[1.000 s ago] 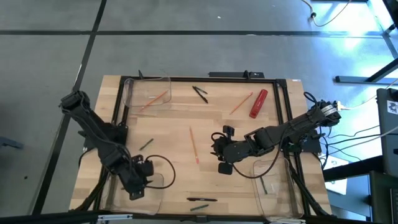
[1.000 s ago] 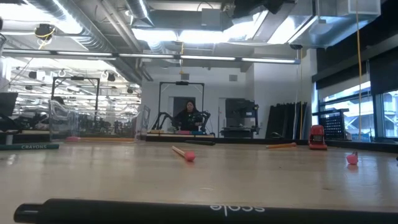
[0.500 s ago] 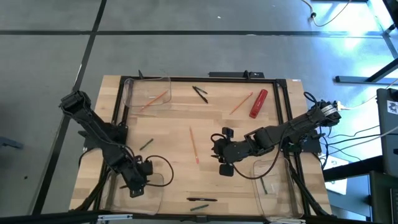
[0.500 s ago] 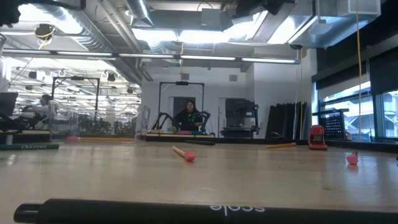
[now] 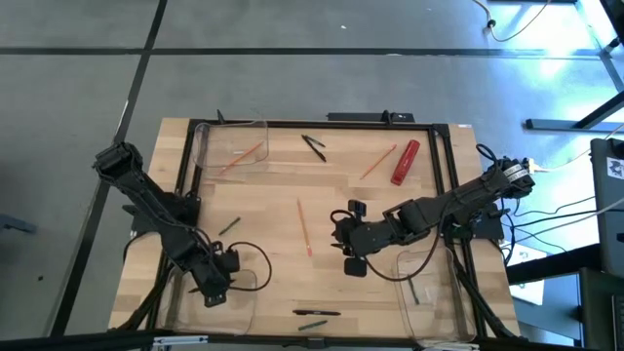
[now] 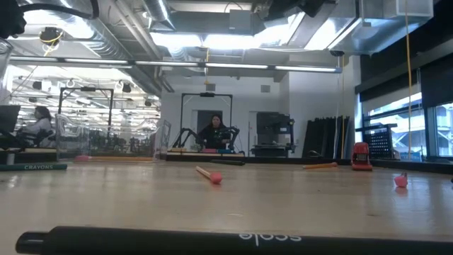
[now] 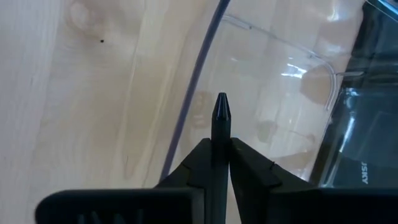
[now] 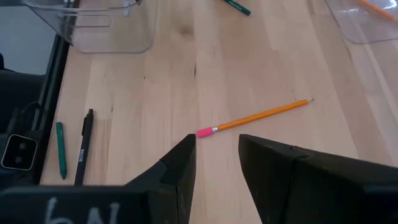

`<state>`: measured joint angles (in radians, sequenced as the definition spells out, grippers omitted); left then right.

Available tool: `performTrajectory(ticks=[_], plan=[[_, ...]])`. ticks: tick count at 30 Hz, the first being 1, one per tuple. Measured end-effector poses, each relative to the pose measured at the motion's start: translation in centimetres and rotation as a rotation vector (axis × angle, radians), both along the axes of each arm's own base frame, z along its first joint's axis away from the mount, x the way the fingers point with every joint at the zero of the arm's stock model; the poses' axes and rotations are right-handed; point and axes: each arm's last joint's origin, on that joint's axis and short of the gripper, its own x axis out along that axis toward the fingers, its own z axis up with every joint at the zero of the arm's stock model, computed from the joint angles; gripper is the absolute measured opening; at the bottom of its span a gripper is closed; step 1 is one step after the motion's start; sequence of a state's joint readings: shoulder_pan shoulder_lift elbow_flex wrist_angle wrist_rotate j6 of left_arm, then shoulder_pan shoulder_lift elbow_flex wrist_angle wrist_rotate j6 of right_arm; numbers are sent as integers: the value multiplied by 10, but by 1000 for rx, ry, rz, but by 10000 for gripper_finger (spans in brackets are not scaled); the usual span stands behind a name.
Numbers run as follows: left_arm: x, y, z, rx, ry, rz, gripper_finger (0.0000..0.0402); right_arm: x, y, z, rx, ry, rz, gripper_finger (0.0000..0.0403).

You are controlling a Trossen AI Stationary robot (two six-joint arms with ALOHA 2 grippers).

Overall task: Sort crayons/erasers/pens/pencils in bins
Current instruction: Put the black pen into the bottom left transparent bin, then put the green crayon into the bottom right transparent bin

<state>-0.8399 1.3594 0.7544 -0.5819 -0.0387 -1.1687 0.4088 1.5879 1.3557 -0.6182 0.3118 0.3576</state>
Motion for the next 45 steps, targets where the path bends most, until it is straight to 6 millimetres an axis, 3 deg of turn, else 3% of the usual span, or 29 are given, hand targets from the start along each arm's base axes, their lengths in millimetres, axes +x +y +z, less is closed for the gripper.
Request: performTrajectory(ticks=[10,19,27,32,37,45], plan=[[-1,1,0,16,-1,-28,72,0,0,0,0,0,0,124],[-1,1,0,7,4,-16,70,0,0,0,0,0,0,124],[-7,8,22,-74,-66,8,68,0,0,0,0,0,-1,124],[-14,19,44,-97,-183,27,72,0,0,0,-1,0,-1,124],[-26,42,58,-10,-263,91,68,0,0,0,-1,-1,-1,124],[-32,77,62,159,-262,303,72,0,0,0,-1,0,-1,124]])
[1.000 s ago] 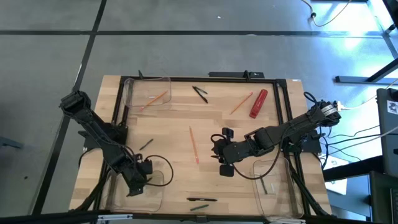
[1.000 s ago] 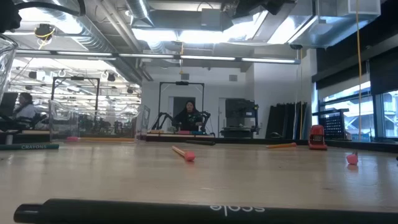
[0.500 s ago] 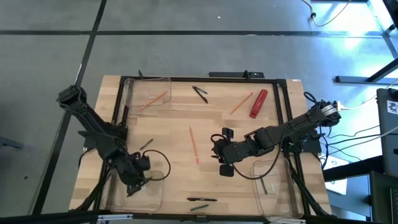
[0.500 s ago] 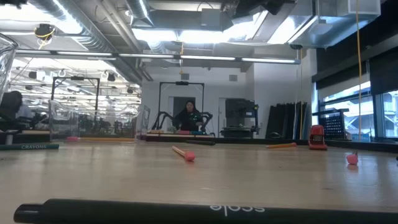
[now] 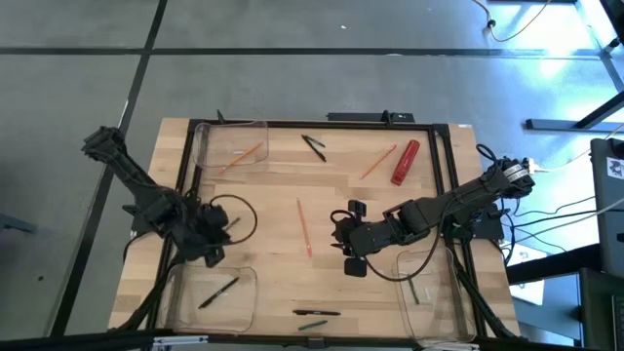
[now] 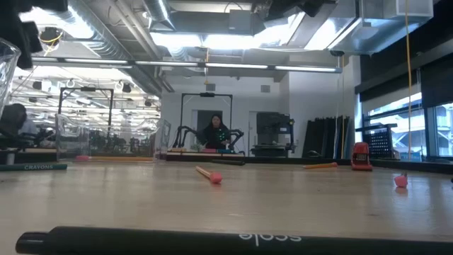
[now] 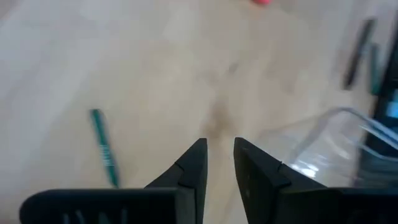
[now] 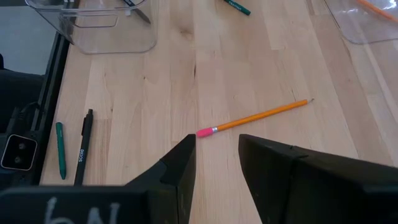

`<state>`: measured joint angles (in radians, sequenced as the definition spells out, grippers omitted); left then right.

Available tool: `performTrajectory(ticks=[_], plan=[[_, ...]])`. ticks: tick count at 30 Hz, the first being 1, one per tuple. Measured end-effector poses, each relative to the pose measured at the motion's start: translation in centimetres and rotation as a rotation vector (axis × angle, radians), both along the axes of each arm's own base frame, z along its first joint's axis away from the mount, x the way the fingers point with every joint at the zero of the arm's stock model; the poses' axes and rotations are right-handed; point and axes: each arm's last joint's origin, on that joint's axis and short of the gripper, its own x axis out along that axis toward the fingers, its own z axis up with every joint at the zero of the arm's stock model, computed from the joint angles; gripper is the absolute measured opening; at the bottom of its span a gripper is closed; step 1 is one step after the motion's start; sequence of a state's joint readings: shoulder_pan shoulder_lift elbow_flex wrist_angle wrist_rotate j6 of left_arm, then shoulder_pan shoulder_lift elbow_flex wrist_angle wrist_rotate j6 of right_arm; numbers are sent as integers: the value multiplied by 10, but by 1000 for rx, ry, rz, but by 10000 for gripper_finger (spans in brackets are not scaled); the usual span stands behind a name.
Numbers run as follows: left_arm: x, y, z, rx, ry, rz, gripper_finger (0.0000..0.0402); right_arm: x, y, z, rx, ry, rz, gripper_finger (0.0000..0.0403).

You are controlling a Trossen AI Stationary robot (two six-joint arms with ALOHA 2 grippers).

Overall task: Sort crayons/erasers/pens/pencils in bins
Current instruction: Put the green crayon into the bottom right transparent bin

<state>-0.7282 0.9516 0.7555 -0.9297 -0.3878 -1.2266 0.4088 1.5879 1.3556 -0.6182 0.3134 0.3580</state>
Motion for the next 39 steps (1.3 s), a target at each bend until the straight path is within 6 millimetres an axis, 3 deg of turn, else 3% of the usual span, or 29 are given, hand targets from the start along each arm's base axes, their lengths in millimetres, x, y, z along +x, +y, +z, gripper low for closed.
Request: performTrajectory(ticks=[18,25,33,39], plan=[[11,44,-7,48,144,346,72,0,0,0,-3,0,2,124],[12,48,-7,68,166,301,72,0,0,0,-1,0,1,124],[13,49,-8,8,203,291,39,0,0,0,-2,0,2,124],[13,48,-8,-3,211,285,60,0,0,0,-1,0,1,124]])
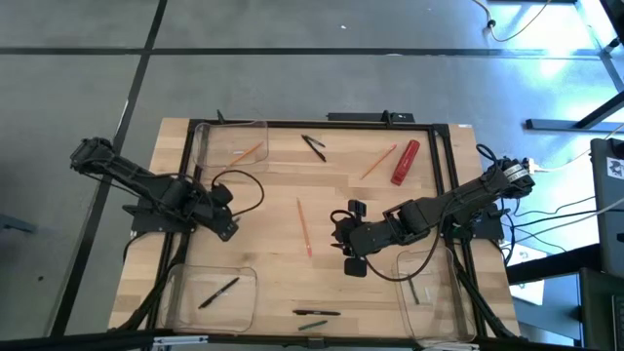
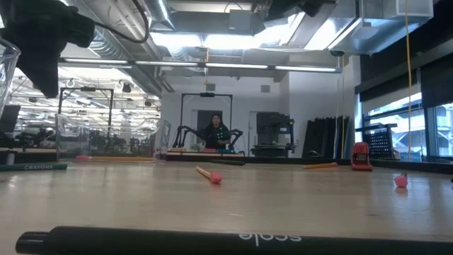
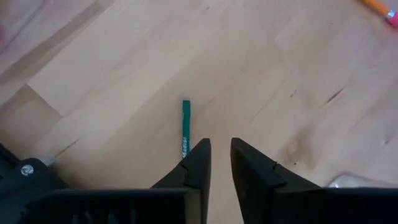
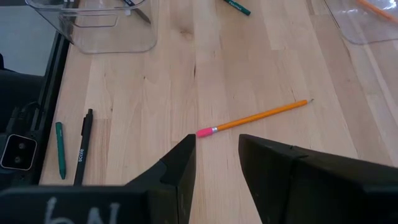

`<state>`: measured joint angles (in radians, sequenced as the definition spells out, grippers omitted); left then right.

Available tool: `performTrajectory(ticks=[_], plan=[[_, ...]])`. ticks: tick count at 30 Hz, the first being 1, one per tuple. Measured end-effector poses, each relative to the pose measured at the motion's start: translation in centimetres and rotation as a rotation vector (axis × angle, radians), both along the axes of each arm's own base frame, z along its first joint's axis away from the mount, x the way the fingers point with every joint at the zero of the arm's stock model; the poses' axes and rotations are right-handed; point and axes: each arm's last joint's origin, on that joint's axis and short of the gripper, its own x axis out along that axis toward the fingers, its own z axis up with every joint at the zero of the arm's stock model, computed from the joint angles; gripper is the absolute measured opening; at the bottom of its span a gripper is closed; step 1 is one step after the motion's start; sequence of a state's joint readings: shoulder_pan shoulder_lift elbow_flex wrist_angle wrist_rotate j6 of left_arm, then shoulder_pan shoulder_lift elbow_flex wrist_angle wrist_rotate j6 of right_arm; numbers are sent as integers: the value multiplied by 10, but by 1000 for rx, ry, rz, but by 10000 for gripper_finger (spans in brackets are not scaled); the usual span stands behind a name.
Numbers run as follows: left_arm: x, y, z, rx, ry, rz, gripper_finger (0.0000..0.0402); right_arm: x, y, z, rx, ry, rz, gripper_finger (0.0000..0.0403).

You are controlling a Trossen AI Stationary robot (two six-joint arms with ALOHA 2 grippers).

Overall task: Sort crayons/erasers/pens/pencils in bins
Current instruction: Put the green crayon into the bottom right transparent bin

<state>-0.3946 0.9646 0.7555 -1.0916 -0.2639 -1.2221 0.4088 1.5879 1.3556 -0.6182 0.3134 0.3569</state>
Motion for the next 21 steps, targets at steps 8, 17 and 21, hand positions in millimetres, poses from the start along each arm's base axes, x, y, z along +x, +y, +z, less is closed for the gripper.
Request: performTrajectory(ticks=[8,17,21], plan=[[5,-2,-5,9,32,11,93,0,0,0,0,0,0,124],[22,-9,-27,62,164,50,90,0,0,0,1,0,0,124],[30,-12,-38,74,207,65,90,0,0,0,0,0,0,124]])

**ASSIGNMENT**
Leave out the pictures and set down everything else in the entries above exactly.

**EXPECTED OUTPUT**
[1.000 s ago] 
[1.000 s ago] 
[0.500 s ago] 
[0.500 s ago] 
[now] 
[now] 
[now] 
[now] 

`<state>`: measured joint angles (in radians, sequenced as the definition spells out, grippers omitted); left then right.

Available tool: `performTrajectory(ticks=[_], plan=[[_, ...]])`. ticks: tick count at 30 Hz, the first being 1, one per tuple. Measured end-effector poses, each relative to the pose measured at the motion's start: translation in centimetres and rotation as a rotation vector (axis × angle, radians), both along the axes of each arm's own base frame, z along its first joint's axis away from the mount, x the way the fingers point with every joint at the zero of the arm's stock model; the poses' axes and rotations are right-handed; point and axes: each arm's last joint's origin, on that joint's axis and short of the gripper, its own x axis out along that axis toward the fingers, its own z axis up with every joint at the zero of the arm's stock model, computed from the joint angles; gripper is the absolute measured opening; at the bottom of its span a gripper is closed; step 1 is one step after the motion's start; sequence of a state's joint readings: shoulder_pan shoulder_lift elbow_flex wrist_angle wrist_rotate j6 of left_arm, then shoulder_pan shoulder_lift elbow_flex wrist_angle wrist_rotate j6 of right_arm; numbers are sent as integers: the value multiplied by 10, but by 1000 for rx, ry, rz, but by 10000 for gripper_finger (spans in brackets are not scaled); the usual span stands behind a name.
Numbers run as follows: left_arm: x, y, z, rx, ry, rz, gripper_finger (0.0000..0.0402); right_arm: x, y, z, rx, ry, rz, gripper_finger (0.0000..0.0403).

You are controlling a Trossen AI Stationary robot (two six-joint arms with ALOHA 2 grippers).

Overall task: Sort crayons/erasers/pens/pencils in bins
Current instruction: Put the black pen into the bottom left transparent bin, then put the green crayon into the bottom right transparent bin

<state>-0.8399 1.3594 0.7544 -0.5819 -0.0387 -1.1687 0.4088 1.5879 1.3557 -0.6182 0.3118 0.3576</state>
Motion for the next 45 steps, targets where the path bends most, until it is straight to 6 millimetres an axis, 3 deg of turn, else 3% of the usual span, or 29 are given, hand targets from the start along each arm's base axes, their lengths in millimetres, axes +x +y +z, less is closed for the gripper.
Request: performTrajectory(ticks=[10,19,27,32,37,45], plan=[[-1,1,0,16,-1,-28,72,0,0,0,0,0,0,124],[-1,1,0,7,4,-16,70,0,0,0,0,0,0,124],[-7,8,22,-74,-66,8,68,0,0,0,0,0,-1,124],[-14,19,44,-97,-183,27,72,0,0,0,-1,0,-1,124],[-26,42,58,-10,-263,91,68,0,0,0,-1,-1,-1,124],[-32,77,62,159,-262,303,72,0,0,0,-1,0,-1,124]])
[1.000 s ago] 
[1.000 s ago] 
[0.500 s ago] 
[0.500 s ago] 
[now] 
[now] 
[now] 
[now] 

`<state>`: measured joint angles (in radians, sequenced as the definition spells out, grippers omitted); left then right.

Available tool: `performTrajectory(ticks=[_], plan=[[_, ...]])`. ticks: tick count at 30 Hz, the first being 1, one per tuple. Measured end-effector poses, each relative to the pose measured at the motion's start: translation in centimetres and rotation as a rotation vector (axis × angle, radians), both along the axes of each arm's own base frame, z along its first joint's axis away from the mount, x the way the fingers point with every joint at the zero of the arm's stock model; the poses' axes and rotations are right-handed; point and axes: each arm's last joint's origin, on that joint's axis and short of the gripper, its own x axis out along that axis toward the fingers, its own z axis up with every joint at the zero of the arm's stock model, computed from the joint angles; gripper is the absolute measured opening; at the bottom of its span a gripper is closed; step 1 is one step after the motion's start; sequence of a state's joint readings: shoulder_pan shoulder_lift elbow_flex wrist_angle wrist_rotate j6 of left_arm, then shoulder_pan shoulder_lift elbow_flex wrist_angle wrist_rotate j6 of right_arm; numbers are sent as integers: the value multiplied by 10, but by 1000 for rx, ry, rz, but by 10000 for gripper_finger (spans in brackets are not scaled); the usual span stands behind a name.
Numbers run as follows: left_arm: x, y, z, rx, ry, rz, gripper_finger (0.0000..0.0402); right_arm: x, y, z, rx, ry, rz, gripper_finger (0.0000..0.0403).

You are controlling a Trossen AI Stationary robot (two six-joint arms with ALOHA 2 grippers).

Overall task: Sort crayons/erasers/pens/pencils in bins
Current instruction: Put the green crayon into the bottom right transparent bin

<state>-0.7282 0.9516 0.7555 -0.9297 -0.3878 -1.2266 0.4088 1.5879 1.3556 -0.6182 0.3134 0.3580</state>
Motion for the next 39 steps (1.3 s), a target at each bend until the straight path is within 6 millimetres an axis, 3 deg of turn, else 3% of the usual span, or 29 are given, hand targets from the start along each arm's base axes, their lengths in millimetres, x, y, z along +x, +y, +z, gripper low for closed.
Request: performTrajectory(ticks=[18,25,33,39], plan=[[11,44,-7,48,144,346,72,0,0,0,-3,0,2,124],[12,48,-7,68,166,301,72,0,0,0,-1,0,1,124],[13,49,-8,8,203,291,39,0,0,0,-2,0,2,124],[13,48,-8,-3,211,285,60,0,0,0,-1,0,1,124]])

`<state>`: measured joint angles (in radians, sequenced as the definition spells out, grippers omitted); left then right.

Available tool: `performTrajectory(ticks=[_], plan=[[_, ...]])`. ticks: tick count at 30 Hz, the first being 1, one per tuple. Measured end-effector poses, each relative to the pose measured at the motion's start: translation in centimetres and rotation as a rotation vector (axis × angle, radians), both along the axes of each arm's own base frame, z along its first joint's axis away from the mount, x the way the fingers point with every joint at the zero of the arm's stock model; the poses' axes and rotations are right-handed; point and axes: each arm's last joint's origin, on that joint's axis and short of the gripper, its own x axis out along that axis toward the fingers, its own z axis up with every joint at the zero of the arm's stock model, computed from the joint angles; gripper is the absolute measured opening; at the bottom of its span a gripper is closed; step 1 is one step after the motion's start; sequence of a state's joint readings: shoulder_pan shoulder_lift elbow_flex wrist_angle wrist_rotate j6 of left_arm, then shoulder_pan shoulder_lift elbow_flex wrist_angle wrist_rotate j6 of right_arm; numbers are sent as integers: the value multiplied by 10, but by 1000 for rx, ry, rz, but by 10000 for gripper_finger (spans in brackets are not scaled); the usual span stands behind a name.
Numbers run as follows: left_arm: x, y, z, rx, ry, rz, gripper_finger (0.0000..0.0402); right_arm: x, y, z, rx, ry, rz, gripper_finger (0.0000..0.0403).

You are controlling a Trossen AI Stationary robot (two six-joint arms with ALOHA 2 grippers).

Overall task: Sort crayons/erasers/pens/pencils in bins
Current instruction: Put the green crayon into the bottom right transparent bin

<state>-0.3946 0.9646 0.7555 -1.0916 -0.2639 -1.2221 0.4088 1.5879 1.3556 -0.6182 0.3134 0.3569</state>
Motion for the next 21 steps, targets at steps 8, 17 and 21, hand positions in millimetres, poses from the start along each arm's base axes, x, y, z along +x, +y, +z, less is closed for the gripper.
Request: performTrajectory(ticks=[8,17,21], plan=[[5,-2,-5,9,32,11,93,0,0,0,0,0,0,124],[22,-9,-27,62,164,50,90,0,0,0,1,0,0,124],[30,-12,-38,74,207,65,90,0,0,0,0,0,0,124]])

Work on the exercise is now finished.